Elucidating the role of 8q24 in colorectal cancer
Depth of sequencing coverage in the CG panel was high across each of the target regions, 48x–58x (Fig. Concordance between Illumina Omni Express genotype and sequencing data in 84 samples was 99%; 139 668 SNPs and 16 173 indels and substitutions were catalogued within the 16.2 Mb region.Of these, 96 195 were also present in the 1000 genomes panel, and a further 11 653 were monomorphic in the five GWASs.
We excluded the Xp22.2 locus from the analysis due to the low density of GWAS SNPs on the X chromosome.In total, 44 478 of all variants mapping to the 16 regions of association had frequencies ≥1%, 4859 (11%) of which were had not been catalogued by db SNP132.Figure 2 shows the number and minor allele frequency (MAF) distribution of variants in the 1000 genomes and CG panels.In total, 46 829 of all variants mapping to the 16 regions had frequencies ≥1%, 4658 (10%) of which were not referenced in db SNP132.In addition to using 1000 genomes data, we made use of deep sequencing (30×) data generated on 253 individuals, 199 of whom had been diagnosed with early-onset CRC (henceforth referred to as the CG panel).To ensure recovery of all variants contributing to CRC risk at these loci through imputation in addition to utilizing 1000 Genomes Project data (13) as a reference panel, we made use high-coverage sequencing data on 253 individuals, 199 of whom had familial CRC.
We studied five non-overlapping case–control series of Northern European ancestry, which post-QC provided GWAS data on 5626 CRC cases and 7817 controls ().
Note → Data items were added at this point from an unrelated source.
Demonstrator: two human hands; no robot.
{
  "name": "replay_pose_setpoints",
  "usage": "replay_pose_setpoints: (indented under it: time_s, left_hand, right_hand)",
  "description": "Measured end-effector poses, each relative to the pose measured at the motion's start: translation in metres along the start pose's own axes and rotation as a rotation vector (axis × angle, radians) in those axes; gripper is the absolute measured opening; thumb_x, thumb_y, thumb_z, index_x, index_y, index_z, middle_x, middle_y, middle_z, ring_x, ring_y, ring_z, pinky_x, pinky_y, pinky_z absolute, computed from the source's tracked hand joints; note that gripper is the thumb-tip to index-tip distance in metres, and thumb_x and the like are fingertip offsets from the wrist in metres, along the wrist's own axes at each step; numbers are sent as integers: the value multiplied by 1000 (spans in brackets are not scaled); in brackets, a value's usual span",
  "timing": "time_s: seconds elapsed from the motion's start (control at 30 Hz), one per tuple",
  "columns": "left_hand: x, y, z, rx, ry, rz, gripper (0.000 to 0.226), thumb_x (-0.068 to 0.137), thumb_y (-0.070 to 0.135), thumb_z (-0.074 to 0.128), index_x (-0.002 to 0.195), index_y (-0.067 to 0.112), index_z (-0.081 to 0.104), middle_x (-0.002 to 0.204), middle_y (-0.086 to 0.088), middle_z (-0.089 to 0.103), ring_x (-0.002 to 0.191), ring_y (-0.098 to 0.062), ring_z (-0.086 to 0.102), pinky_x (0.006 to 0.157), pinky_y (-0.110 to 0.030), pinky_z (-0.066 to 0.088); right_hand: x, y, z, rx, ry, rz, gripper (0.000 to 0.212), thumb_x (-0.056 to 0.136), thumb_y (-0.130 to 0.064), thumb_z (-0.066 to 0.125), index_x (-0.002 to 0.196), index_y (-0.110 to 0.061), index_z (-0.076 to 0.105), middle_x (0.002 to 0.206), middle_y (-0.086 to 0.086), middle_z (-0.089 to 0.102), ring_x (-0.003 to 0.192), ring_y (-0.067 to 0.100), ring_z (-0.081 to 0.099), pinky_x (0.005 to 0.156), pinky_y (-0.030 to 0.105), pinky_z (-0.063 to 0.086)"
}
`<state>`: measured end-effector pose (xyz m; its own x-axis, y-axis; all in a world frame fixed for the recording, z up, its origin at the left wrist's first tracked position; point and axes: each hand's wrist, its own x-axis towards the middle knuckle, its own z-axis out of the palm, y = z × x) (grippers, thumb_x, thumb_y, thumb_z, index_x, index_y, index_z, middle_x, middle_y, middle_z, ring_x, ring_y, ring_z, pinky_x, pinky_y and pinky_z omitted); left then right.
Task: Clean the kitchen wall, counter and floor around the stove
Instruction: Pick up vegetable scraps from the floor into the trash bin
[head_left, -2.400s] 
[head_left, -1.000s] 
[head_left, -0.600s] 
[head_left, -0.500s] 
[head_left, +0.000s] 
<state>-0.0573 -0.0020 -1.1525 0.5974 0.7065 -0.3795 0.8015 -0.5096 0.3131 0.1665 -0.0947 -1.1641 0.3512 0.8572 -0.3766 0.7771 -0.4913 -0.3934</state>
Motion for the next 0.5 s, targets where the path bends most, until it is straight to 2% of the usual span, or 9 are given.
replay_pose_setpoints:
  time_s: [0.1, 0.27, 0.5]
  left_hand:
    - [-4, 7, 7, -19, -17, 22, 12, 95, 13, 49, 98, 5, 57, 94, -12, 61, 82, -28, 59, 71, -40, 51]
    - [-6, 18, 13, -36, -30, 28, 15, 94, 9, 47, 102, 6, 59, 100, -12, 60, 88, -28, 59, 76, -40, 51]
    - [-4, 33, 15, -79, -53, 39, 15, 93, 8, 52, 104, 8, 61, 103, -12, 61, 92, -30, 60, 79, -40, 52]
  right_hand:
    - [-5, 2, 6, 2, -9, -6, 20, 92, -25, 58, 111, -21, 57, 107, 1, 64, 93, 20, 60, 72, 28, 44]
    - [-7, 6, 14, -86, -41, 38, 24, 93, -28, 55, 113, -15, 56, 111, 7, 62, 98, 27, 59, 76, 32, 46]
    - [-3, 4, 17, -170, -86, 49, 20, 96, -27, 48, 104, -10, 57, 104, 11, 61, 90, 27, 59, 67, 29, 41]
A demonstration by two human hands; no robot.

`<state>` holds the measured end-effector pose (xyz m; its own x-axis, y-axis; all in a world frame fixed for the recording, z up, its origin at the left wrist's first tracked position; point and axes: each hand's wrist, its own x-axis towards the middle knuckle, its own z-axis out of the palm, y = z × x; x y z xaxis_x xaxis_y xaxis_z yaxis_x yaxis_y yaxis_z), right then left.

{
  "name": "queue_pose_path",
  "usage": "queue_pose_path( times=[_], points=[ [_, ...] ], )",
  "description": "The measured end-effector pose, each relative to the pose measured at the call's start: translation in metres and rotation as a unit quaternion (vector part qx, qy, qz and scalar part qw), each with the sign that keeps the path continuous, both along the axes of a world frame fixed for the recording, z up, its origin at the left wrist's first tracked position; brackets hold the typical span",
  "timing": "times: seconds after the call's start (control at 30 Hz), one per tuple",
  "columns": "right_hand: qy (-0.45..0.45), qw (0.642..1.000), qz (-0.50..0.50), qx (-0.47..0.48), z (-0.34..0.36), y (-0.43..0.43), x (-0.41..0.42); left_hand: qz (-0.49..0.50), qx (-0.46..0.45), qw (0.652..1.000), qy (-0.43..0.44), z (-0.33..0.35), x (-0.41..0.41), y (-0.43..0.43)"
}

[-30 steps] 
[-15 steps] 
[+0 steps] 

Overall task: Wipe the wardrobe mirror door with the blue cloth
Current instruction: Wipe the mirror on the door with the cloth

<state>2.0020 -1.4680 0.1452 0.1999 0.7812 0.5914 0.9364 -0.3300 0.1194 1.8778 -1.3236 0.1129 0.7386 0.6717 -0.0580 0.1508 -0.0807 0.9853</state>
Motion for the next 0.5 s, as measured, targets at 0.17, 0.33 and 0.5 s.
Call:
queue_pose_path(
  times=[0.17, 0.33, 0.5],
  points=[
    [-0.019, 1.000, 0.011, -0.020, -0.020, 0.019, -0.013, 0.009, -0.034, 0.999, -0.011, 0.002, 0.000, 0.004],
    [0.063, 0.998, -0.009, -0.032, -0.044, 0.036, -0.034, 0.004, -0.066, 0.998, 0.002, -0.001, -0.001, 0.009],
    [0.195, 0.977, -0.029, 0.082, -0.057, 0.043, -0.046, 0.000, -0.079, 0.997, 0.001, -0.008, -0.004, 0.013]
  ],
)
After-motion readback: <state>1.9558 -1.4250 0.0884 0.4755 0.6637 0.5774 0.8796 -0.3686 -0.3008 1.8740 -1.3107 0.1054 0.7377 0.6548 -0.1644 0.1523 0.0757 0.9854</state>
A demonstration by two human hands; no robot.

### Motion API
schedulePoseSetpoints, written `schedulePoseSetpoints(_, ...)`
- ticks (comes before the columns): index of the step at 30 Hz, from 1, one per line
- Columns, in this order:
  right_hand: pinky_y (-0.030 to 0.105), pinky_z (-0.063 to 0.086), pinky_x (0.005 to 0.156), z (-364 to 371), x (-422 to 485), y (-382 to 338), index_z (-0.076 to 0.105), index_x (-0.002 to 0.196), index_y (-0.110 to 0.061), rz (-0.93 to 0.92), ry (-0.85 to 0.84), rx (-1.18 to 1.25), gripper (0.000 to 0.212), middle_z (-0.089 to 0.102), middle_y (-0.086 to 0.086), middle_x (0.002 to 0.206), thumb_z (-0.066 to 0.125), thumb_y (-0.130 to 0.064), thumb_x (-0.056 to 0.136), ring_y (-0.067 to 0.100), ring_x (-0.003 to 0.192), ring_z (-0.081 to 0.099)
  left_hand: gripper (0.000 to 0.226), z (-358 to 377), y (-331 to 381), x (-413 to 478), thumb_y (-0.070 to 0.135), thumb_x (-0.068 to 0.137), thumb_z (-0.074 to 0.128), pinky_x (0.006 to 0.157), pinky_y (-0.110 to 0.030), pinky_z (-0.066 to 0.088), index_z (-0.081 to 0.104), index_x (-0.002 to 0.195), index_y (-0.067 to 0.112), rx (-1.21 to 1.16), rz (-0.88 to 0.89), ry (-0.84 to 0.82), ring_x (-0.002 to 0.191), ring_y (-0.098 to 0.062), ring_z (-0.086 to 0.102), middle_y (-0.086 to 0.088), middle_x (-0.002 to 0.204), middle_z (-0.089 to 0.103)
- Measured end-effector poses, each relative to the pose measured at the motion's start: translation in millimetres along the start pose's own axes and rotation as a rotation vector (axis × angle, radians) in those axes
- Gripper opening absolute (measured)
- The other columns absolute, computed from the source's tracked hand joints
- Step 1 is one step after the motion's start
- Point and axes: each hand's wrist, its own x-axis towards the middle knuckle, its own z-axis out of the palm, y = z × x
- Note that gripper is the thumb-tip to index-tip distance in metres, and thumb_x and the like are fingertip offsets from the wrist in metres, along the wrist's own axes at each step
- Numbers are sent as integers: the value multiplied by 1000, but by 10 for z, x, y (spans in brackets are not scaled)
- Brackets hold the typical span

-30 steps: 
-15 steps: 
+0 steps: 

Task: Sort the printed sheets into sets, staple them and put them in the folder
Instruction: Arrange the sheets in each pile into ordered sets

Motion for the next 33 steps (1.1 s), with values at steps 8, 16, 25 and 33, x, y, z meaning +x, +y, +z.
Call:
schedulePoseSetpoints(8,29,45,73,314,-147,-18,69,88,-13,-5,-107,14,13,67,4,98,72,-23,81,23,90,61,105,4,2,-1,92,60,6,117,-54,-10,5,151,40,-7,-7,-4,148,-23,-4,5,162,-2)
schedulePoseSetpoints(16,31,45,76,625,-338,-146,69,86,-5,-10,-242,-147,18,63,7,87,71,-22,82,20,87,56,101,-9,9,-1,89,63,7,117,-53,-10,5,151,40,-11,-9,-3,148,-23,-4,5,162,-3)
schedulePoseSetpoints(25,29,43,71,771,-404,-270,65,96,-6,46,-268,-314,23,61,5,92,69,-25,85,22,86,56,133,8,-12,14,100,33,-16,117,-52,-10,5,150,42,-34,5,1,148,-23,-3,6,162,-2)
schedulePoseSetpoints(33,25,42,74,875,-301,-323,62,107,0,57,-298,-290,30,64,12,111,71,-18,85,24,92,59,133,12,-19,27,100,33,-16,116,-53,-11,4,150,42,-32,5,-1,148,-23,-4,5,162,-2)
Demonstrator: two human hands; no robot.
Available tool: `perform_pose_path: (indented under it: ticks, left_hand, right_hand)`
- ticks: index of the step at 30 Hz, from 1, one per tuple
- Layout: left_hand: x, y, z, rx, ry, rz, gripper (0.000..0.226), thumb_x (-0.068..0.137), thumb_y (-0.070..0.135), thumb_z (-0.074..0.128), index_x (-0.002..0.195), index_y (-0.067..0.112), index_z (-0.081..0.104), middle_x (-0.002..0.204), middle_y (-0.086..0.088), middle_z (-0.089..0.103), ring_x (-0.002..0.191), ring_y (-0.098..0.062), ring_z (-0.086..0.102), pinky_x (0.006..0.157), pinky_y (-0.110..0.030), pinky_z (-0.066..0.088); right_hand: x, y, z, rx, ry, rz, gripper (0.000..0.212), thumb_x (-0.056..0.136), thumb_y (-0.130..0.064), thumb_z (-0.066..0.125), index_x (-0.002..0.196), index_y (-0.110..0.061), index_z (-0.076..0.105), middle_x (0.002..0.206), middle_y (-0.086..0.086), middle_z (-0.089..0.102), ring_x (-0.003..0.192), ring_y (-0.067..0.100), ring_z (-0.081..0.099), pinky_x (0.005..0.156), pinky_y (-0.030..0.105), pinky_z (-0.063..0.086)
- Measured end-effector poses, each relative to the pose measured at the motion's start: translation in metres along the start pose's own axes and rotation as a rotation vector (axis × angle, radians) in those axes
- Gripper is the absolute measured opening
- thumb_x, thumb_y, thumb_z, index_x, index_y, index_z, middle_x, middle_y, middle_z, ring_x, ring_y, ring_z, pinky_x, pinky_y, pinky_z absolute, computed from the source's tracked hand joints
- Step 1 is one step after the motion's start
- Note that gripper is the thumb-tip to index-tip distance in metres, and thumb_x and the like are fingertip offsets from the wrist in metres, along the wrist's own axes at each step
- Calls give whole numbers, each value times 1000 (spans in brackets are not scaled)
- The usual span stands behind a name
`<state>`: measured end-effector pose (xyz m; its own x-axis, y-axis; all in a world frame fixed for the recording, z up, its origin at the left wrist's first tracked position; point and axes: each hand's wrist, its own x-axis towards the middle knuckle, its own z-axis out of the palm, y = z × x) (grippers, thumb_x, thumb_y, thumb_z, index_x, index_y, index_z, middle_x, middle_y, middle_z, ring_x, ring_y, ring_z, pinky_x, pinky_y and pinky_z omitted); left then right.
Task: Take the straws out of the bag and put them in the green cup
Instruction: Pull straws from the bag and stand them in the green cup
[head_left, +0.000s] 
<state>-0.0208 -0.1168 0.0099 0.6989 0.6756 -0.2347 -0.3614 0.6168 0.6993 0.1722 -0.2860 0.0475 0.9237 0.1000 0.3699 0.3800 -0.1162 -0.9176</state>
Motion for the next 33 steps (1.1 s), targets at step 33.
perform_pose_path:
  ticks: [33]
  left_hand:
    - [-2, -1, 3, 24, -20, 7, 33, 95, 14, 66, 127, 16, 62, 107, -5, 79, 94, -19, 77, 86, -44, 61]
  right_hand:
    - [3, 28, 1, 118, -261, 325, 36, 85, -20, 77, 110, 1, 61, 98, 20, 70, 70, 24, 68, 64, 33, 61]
The 1000 genomes Phase I Interim reference panel based on low-coverage (4–6x) sequencing of 1094 individuals from Africa (AFR; = 181) catalogued 203 047 SNPs mapping to the 16.2 Mb region.
A total of 92 095 SNPs were monomorphic in all five GWASs.
To enhance our ability to discover low-frequency risk variants, in addition to using 1000 Genomes Project data as a reference panel, we made use of high-coverage sequencing data on 253 individuals, 199 with early-onset familial CRC.
For 13 of the regions, it was possible to refine the association signal identifying a smaller region of interest likely to harbour the functional variant.
Approximately 86% of these variants were shared by both reference panels.